Intervention de Cathy Apourceau-Poly

Réunion du 4 juin 2019 à 14h30
Organisation et transformation du système de santé — Article 2

Photo de Cathy Apourceau-PolyCathy Apourceau-Poly :

Madame la ministre, vous êtes sensible aux liens et conflits d’intérêts qui peuvent exister dans le domaine de la recherche, mais vous avez rejeté, à l’Assemblée nationale, un amendement proche de celui-ci, au motif que son adoption conduirait de facto à interdire les stages dans les maisons de santé ou les établissements privés. Nous sommes d’accord sur le fond, et nous espérons donc que vous soutiendrez notre amendement, qui est rédigé différemment.
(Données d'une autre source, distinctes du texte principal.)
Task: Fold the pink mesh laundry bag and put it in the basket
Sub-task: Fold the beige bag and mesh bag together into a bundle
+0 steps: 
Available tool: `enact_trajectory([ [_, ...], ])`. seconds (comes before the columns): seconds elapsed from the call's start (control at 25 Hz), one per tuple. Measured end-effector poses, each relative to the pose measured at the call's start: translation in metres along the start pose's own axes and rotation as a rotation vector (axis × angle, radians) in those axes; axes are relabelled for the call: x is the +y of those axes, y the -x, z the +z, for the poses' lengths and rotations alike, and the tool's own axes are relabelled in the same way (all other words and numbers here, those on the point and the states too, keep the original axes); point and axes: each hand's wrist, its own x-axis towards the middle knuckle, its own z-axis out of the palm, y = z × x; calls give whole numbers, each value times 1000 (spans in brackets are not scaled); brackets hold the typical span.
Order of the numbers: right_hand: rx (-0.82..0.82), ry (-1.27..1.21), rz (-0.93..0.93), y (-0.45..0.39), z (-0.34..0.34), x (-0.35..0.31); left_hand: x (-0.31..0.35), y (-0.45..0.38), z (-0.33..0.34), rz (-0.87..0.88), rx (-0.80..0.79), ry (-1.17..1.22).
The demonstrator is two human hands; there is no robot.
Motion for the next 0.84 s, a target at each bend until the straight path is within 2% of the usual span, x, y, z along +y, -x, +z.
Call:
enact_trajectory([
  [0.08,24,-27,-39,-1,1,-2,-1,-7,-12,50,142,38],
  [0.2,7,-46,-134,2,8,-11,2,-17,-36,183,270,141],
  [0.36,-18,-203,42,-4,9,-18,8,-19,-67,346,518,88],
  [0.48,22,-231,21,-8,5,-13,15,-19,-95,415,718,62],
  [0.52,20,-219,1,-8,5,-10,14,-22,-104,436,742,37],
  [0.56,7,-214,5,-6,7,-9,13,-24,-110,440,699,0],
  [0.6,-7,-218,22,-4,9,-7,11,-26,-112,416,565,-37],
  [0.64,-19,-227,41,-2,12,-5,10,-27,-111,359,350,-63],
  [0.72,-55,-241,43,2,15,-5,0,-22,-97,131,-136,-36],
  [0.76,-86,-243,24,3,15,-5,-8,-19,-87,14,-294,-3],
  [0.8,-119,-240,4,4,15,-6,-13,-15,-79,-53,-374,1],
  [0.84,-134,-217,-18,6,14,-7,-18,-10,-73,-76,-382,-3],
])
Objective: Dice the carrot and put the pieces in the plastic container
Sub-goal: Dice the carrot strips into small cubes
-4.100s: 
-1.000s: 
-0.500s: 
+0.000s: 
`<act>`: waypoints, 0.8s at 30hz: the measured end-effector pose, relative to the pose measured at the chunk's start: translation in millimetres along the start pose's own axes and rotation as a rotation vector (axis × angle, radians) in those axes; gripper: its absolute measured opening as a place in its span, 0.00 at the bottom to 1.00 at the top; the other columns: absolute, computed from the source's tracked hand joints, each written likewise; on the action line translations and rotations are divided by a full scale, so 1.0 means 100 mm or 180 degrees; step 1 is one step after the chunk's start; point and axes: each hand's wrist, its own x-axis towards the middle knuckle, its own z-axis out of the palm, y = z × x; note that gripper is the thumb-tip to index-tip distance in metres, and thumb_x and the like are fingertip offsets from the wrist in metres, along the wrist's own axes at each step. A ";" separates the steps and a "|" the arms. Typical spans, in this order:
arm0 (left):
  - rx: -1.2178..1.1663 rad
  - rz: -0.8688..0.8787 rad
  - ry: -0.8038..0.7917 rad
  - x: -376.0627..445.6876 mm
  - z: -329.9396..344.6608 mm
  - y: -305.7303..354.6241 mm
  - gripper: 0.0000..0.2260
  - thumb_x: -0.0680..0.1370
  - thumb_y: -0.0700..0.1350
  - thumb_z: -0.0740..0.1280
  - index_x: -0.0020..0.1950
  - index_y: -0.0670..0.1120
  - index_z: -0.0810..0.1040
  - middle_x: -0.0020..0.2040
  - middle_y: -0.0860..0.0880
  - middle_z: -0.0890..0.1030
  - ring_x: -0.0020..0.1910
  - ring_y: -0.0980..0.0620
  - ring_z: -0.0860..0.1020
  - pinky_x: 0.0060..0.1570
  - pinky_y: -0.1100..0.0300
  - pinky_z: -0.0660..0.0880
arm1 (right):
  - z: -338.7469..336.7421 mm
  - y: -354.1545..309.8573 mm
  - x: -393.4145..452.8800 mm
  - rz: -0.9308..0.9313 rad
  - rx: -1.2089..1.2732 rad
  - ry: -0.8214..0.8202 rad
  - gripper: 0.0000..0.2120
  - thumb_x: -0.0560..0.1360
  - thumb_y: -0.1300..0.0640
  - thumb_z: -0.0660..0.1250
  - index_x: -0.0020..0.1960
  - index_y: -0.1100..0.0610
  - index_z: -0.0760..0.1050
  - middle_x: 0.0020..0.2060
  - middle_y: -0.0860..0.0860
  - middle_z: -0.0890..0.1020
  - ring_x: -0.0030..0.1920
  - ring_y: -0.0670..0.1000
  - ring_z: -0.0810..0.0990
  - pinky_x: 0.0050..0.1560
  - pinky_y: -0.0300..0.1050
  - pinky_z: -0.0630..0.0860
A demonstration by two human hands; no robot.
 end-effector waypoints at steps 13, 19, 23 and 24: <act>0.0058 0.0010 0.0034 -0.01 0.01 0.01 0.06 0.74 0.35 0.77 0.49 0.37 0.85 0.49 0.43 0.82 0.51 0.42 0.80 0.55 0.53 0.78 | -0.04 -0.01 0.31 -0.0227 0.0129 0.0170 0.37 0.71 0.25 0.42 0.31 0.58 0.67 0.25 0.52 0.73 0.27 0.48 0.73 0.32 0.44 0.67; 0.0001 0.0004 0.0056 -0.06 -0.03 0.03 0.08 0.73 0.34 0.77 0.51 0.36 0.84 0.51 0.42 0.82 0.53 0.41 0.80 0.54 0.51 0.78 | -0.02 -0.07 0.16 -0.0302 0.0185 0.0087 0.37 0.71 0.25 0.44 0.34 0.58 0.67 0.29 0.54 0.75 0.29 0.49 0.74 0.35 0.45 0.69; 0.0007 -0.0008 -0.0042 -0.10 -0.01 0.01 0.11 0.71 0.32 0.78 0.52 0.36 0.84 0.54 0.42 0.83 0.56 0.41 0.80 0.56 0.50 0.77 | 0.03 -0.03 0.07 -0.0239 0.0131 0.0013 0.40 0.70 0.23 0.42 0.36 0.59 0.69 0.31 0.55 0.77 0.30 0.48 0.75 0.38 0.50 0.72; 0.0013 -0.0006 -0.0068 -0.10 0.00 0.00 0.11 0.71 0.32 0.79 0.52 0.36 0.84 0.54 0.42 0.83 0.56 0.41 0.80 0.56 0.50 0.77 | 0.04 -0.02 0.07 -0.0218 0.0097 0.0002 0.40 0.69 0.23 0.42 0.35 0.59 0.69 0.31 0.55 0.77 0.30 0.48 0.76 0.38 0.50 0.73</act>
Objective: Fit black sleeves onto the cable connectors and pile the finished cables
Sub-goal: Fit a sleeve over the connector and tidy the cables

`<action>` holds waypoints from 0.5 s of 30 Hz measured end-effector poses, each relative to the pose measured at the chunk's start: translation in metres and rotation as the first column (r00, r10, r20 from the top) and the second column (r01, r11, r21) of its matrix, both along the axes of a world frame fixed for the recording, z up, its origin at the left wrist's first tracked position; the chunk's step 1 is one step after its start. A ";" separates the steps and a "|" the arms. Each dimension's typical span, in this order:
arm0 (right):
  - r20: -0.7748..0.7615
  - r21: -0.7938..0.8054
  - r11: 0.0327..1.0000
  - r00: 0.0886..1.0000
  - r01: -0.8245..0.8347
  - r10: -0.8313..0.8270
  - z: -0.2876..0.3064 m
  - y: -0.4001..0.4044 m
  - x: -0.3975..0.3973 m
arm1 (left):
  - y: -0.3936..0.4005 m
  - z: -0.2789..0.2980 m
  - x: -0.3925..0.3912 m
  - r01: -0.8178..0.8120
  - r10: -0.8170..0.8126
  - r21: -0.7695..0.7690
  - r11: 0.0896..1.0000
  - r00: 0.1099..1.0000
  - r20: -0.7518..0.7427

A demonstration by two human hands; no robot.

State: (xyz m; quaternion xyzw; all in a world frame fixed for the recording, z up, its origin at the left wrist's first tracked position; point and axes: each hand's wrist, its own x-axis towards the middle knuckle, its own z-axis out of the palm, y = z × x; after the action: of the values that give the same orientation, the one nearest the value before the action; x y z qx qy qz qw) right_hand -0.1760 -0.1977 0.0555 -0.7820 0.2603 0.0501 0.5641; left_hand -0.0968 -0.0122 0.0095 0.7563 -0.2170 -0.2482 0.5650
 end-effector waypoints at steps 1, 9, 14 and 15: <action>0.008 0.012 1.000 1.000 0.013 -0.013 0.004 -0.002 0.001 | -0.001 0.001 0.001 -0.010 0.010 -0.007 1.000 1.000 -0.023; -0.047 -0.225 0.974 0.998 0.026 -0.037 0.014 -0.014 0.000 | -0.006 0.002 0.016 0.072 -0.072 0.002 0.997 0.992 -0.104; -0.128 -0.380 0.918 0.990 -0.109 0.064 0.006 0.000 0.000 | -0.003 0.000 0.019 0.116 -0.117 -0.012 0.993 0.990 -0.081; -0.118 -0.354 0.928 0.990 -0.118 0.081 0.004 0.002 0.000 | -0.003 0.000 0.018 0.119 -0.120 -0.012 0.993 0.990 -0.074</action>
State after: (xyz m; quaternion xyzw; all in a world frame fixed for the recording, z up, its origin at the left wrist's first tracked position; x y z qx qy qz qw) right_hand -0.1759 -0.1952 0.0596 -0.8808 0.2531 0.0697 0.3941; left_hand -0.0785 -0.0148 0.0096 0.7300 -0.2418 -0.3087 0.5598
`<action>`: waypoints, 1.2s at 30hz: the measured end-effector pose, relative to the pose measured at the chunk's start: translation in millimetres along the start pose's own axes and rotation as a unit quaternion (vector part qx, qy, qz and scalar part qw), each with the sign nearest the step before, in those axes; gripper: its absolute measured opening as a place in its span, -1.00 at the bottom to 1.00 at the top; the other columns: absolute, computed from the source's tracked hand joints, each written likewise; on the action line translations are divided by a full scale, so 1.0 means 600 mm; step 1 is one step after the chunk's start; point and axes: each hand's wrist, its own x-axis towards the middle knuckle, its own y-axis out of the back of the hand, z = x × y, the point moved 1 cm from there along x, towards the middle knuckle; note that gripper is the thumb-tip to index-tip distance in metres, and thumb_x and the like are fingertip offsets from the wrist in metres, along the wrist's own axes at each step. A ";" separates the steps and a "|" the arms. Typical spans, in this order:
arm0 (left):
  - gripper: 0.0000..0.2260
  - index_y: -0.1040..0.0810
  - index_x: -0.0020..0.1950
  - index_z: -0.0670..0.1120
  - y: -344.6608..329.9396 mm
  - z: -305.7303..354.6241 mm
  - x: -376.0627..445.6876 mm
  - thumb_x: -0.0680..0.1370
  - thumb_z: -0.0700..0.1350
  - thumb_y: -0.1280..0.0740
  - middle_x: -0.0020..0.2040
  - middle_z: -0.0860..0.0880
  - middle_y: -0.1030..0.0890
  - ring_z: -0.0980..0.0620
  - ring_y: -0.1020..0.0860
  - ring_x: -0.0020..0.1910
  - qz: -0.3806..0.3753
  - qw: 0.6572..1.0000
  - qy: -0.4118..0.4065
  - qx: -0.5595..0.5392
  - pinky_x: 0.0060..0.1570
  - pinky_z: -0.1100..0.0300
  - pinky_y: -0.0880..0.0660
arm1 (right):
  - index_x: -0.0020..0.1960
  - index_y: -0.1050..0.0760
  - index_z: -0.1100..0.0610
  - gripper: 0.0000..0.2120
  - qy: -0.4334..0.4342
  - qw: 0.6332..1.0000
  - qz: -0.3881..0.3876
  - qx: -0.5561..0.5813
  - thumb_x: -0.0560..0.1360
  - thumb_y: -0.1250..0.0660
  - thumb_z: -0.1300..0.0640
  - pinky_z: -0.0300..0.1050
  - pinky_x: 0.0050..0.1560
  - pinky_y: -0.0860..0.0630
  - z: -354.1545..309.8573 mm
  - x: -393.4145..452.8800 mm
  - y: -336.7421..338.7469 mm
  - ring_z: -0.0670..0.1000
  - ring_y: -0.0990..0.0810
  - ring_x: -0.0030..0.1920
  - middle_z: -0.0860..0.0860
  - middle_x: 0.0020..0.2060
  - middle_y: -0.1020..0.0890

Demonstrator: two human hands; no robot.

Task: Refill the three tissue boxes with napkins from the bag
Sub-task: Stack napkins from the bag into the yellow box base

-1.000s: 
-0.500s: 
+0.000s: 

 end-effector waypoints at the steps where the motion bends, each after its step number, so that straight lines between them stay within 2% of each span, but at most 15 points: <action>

Il y a aujourd’hui une problématique très importante de neutralité économique et commerciale à l’université. Les politiques successives de restrictions budgétaires et le développement des fondations privées en matière d’enseignement supérieur et de recherche ont conduit les universités à se tourner vers les entreprises privées pour financer leurs projets.

Ainsi, la société de préparation pharmaceutique Genzyme et sa concurrente AstraZeneca ont versé respectivement 46 000 et 31 000 euros à certaines universités. Selon le mensuel Alternatives économiques, la conception selon laquelle « les médecins qui n’ont pas de liens d’intérêts sont des médecins sans intérêt » prévaut trop souvent. C’est ainsi que les universités de Strasbourg, d’Amiens ou de Paris VII ont signé entre 150 et 534 conventions avec des laboratoires privés leur fournissant moyens humains et matériels, pour un montant pouvant atteindre 80 000 euros.

En outre, de nombreux enseignants en médecine sont des praticiens ou d’anciens praticiens qui, après des années d’exercice, parlent parfois plus facilement de tareg ou d’irbésartan que d’anti-angiotensine. Dans le cadre de l’enseignement, ils conditionnent donc leurs étudiants à l’emploi de produits et de marques définis plutôt qu’à celui des substances médicamenteuses contenues dans lesdits médicaments. Cette situation pose forcément plusieurs problèmes majeurs. Elle influence la future pratique des étudiants et elle renforce la porosité entre l’enseignement supérieur et le secteur privé, avec des risques de dérapage : absence d’esprit critique quant à la qualité des produits, influence sur les contenus enseignés, captation des étudiants jugés prometteurs…

Il nous semble donc que le Gouvernement doit aujourd’hui se mobiliser fortement sur la question de la neutralité économique de l’enseignement supérieur et de la recherche, ne serait-ce que pour appuyer les efforts faits par certains enseignants et étudiants en médecine, qui dénoncent ces pratiques douteuses.